For now, both regulators said that they had largely ruled out several other potential causes that had been widely discussed since Thursday, including erroneous or so-called fat finger trades, unusual trading in Procter & Gamble stock, and hacker or terrorist activity.

The regulators’ testimony provided the first official timeline of the events that preceded the mini-crash.

At the time the futures trader entered the market at 2:32 p.m. Eastern time on Thursday, stock prices had already fallen significantly. The Dow Jones industrial average was down by about 1.5 percent by 2 p.m., Ms. Schapiro said, and Mr. Gensler noted that in the next 24 minutes, several closed-end mutual funds, which trade on stock exchanges in a manner similar to stocks, fell by 50 percent or more.

Shortly after the futures trader began entering sell orders at 2:32, “the market decline began to steepen,” Ms. Schapiro said. By 2:42, the Dow was down 3.9 percent. Then, the bottom fell out, with the Dow diving nearly 5.5 percent in the next five minutes, before rebounding by about 5 percent in the next minute and a half.

“Our preliminary analysis shows that this precipitous decline in stocks, and the subsequent recovery, followed very closely the drop and recovery in the value of the e-mini S.& P. 500 future, which tracks the normal relationship between futures and stock prices for the broader market,” Ms. Schapiro said.

The source of the problem

She cautioned against drawing too direct a conclusion, however. “It must be recognized, however, that the fact that stocks prices follow futures prices chronologically does not demonstrate what may have triggered the price movements,” she said.

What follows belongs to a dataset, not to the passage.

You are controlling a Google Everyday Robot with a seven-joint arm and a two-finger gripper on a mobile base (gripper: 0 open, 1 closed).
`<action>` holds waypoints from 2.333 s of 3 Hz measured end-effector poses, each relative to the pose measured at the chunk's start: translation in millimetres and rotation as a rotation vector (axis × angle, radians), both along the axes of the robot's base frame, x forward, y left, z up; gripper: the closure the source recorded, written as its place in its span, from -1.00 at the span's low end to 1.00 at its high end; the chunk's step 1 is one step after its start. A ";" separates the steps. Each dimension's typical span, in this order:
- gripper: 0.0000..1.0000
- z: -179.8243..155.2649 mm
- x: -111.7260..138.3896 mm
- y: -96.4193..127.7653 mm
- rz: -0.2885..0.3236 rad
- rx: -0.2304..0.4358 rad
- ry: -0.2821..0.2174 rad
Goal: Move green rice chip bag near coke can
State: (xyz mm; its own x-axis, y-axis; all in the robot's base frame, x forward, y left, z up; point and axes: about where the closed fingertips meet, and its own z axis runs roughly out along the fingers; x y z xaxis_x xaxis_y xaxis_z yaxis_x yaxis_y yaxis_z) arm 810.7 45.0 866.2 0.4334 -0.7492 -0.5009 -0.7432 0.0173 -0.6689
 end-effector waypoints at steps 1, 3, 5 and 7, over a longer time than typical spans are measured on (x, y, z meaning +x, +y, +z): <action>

Mr. Gensler also pointed to several factors in the market for individual stocks that could have led to the market’s decline, including the overall turbulence in the global economy, particularly in Europe, which had made traders edgy.

The two agencies said Tuesday that they would form a joint committee of academics, market participants and former regulators to address regulatory questions raised by last Thursday’s market turmoil.

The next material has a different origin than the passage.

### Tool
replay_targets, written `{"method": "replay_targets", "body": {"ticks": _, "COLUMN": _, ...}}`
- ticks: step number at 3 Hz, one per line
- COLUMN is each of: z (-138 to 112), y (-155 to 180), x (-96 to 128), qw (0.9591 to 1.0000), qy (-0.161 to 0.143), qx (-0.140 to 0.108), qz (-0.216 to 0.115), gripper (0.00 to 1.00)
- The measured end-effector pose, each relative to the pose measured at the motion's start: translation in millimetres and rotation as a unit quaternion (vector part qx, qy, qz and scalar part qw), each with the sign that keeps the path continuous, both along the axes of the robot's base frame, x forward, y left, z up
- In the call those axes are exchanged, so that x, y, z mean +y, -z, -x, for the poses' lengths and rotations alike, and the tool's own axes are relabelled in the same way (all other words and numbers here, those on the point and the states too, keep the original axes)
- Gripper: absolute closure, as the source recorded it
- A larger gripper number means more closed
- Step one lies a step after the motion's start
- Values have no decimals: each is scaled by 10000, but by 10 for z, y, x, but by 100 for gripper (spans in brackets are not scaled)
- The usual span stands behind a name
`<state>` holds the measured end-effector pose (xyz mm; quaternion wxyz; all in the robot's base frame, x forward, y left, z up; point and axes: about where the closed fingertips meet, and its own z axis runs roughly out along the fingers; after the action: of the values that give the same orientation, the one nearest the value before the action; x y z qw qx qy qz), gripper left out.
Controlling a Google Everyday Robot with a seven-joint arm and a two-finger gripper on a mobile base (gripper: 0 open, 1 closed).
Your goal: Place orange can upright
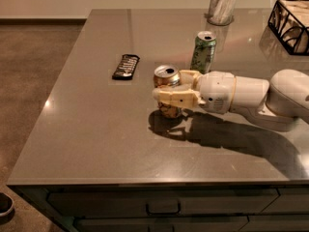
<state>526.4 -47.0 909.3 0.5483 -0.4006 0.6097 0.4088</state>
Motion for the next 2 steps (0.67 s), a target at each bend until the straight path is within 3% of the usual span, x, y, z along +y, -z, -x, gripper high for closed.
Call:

Ms. Schapiro said the S.E.C. had issued several subpoenas to unidentified people or entities to help gather information related to the market crash. She said regulators needed the subpoenas to gather information from nonregulated entities, a group that would include some hedge funds.

Ms. Schapiro said the enormous increase in trading volume in recent years was complicating efforts to draw clear conclusions about the plunge.

When a special commission examined the market crash of 1987, for example, investigators looked at a day when trading on the New York Stock Exchange totaled about 600 million shares. Last Thursday, 10.3 billion shares of stocks listed on the exchange changed hands.

Ms. Schapiro said the S.E.C. had already begun to examine whether high-frequency traders, whose computer-driven systems trade millions of shares of stocks daily, should be subjected to stricter trading rules to protect market integrity and quality.

The evolution of electronic stock markets in recent years has resulted in high-frequency traders taking over many of the market functions previously filled by stock exchange specialists and market makers who provided the bulk of stock market liquidity, Ms. Schapiro said.

The major stock exchanges also testified to the subcommittee on Tuesday, with each generally pointing fingers at the others.

In its testimony, the Nasdaq exchange pointed to technical problems related to the New York Stock Exchange’s electronic trading system called Arca.

During the market chaos this caused three exchanges to stop routing orders to the New York Stock Exchange because of what they saw as slowness in response times or unreliable quotes being posted by the exchange.

The New York Stock Exchange says there was no problem with its technology. But market experts said the decision by the exchange’s rivals — Nasdaq, BATS Trading and CBOE — to make that move added to the nervousness of high-frequency traders who abruptly withdrew from the market.

“The normal stabilizers were pushed out by the systems glitches,” said James J. Angel, a professor at Georgetown University who studies financial markets.